Equality Rights group GGR - Citizenship in Democracy EQUALITY RIGHTS GGR

News and Information from Gibraltar on Equality, Human, Gay and Social Rights

Monday, April 24, 2006

Public Commission should review Police laws!

In a press release today, Equality Rights group GGR has called on the new Commissioner of Police to “balance courage with caution in plans for modernisation of the RGP and in proposals for new legislation.”

“We have been publicly urging for the introduction of legislation to protect children from sexual abuse, and welcome the Commissioner’s recent statements along similar lines. The police must have the powers to intervene in cases of suspected abuse and our current deficit helps neither the victims nor the police,” the group says.

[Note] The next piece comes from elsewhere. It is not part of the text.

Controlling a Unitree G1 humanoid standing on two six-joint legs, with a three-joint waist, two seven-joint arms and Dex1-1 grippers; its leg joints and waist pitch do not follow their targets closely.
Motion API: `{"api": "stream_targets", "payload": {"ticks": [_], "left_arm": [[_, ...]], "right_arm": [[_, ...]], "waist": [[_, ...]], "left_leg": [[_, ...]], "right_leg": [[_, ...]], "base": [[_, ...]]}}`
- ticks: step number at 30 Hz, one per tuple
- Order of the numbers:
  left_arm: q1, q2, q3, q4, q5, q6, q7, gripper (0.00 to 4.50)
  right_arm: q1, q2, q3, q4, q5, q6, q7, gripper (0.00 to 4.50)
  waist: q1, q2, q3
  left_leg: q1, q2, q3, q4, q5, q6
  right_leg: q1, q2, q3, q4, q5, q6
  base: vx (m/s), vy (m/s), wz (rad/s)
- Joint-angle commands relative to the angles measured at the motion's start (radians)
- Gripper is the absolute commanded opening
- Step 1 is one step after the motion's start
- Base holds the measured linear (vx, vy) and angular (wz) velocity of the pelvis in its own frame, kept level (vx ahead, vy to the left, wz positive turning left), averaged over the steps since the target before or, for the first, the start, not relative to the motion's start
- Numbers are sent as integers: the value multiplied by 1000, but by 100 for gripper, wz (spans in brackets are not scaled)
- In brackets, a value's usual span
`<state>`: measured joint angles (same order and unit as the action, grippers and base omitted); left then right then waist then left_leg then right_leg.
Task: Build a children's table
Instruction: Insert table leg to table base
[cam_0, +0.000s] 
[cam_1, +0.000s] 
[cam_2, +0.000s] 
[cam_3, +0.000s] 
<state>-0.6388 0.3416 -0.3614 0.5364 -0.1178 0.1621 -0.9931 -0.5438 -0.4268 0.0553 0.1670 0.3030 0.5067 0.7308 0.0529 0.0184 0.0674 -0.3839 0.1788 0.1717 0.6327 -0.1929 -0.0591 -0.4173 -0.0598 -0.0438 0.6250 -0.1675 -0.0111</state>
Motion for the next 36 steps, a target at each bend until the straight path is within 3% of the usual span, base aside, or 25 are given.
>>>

“We appreciate the Commissioner’s desire to introduce new laws to protect officers from malicious complaints and we fully agree that Justice must be applicable to any citizen, whether police officer or member of the public. A prudent approach, however, is required since justice must not only be done, it must also be seen to be done. It is therefore advisable to ensure that the police’s role in the community is impeccably established in terms of impartiality and accountability. It is for this reason we have recently called for the introduction of legislation similar to the UK’s Police and Criminal Evidence Act 1998 (PACE) and various later amendments, which set out not only the scope of police powers but also the clear procedures that police themselves must adopt in order to ensure fair police processes and safeguards and, in this way, to provide a legitimate basis for public confidence whilst protecting police officers themselves from unfair criticism.

It is therefore, in our view, of paramount importance that the widening of any police powers is done as part of an open, public review. As the Commissioner will appreciate, in such matters, you must carry the community with you, and not just impose change from the top down. We therefore urge Commissioner Wink to press for any proposals to be subject to a specific public Commission which will exclusively study the scope of any changes to police powers and which will admit wide public consultation. This is essential in order to carry the moral and democratic legitimacy required to win public confidence in matters of this sort. In a truly impartial system of justice, noone can be a judge in his own cause and so, therefore, a vital part of any package of change regarding police powers must include and be based on the establishment of a truly independent Police Complaints Commission where it is non-police members who determine the results of complaints investigations.”

“Policing is a difficult and demanding job and the men and women of the Force need our fullest support. The best way to achieve this is by balancing the rights of the Police in the prosecution of their duties with those of the ordinary citizen and his liberties in a democratic society. This can be achieved through open public consultation on the issues in order to create a reality of openness and accountability so that the confidence of the public can be relied on to provide legitimacy to the Force's powers and actions,” the statement ended.